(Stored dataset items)
—————
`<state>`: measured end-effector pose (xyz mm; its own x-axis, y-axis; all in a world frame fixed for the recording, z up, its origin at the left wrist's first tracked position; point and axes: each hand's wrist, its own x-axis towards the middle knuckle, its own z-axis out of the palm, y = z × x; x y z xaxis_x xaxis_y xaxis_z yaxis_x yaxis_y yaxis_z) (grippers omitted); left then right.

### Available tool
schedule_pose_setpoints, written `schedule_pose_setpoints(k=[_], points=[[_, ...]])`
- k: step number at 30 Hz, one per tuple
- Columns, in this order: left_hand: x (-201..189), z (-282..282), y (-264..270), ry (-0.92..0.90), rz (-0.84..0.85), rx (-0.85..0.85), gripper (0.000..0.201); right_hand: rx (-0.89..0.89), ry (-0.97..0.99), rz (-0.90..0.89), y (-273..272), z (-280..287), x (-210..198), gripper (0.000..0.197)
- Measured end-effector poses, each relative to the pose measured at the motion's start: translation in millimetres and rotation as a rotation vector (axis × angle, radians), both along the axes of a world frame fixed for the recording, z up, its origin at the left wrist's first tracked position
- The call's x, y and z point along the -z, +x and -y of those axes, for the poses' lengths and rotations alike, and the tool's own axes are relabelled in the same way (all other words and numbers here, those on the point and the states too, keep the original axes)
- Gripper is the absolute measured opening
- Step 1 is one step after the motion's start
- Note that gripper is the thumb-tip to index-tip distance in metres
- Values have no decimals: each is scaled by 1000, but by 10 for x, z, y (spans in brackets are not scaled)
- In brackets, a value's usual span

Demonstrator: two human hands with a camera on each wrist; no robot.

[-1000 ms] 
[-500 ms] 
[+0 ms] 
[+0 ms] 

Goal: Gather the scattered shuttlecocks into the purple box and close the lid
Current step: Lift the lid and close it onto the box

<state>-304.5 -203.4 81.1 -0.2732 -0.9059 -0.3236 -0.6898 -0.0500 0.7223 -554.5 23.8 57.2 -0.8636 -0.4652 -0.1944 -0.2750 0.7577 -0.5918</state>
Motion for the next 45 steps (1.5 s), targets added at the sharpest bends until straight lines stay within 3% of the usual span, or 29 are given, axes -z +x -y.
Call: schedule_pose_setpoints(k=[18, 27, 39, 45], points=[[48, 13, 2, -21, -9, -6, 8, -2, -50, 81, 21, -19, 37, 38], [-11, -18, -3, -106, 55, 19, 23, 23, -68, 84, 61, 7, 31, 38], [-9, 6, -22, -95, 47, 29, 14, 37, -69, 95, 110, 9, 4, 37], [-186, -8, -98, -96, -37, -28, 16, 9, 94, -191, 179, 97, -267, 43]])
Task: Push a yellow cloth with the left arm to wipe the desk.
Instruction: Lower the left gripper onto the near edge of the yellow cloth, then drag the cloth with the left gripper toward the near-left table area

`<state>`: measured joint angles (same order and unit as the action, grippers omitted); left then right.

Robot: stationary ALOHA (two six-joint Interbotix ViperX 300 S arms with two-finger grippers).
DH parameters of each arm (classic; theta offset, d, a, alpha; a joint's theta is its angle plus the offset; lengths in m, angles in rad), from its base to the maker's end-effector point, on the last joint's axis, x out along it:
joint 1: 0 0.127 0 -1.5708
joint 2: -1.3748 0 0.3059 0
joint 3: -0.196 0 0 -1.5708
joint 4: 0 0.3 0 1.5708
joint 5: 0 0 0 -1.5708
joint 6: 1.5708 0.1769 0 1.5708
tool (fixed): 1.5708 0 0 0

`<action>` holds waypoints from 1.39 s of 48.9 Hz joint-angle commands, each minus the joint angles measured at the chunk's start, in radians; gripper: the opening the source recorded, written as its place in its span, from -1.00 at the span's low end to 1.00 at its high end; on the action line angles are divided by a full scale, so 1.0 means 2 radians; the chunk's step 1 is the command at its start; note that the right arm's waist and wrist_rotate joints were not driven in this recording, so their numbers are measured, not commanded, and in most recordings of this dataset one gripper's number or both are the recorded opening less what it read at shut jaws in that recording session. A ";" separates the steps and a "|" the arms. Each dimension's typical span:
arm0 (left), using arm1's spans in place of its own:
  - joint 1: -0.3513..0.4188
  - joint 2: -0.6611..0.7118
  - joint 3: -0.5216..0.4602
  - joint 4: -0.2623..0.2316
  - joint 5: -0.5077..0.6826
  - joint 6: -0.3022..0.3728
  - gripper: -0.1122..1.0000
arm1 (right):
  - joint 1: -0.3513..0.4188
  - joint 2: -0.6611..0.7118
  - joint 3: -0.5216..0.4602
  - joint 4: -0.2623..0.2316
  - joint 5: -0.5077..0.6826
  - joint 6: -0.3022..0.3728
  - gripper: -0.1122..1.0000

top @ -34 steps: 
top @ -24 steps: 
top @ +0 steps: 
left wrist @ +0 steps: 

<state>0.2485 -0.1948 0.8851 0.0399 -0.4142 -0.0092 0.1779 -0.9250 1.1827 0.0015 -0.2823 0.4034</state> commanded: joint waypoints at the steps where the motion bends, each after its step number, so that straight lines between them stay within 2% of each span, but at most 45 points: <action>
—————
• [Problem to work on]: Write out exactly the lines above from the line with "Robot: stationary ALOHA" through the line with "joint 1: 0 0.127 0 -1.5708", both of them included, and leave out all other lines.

• [Expected answer]:
Robot: stationary ALOHA (two six-joint Interbotix ViperX 300 S arms with two-finger grippers).
DH parameters of each arm (classic; theta offset, d, a, alpha; a joint's theta is its angle plus the offset; lengths in m, angles in rad), from its base to the maker's end-effector point, on the last joint's axis, x out along it:
joint 1: 0 0.127 0 -1.5708

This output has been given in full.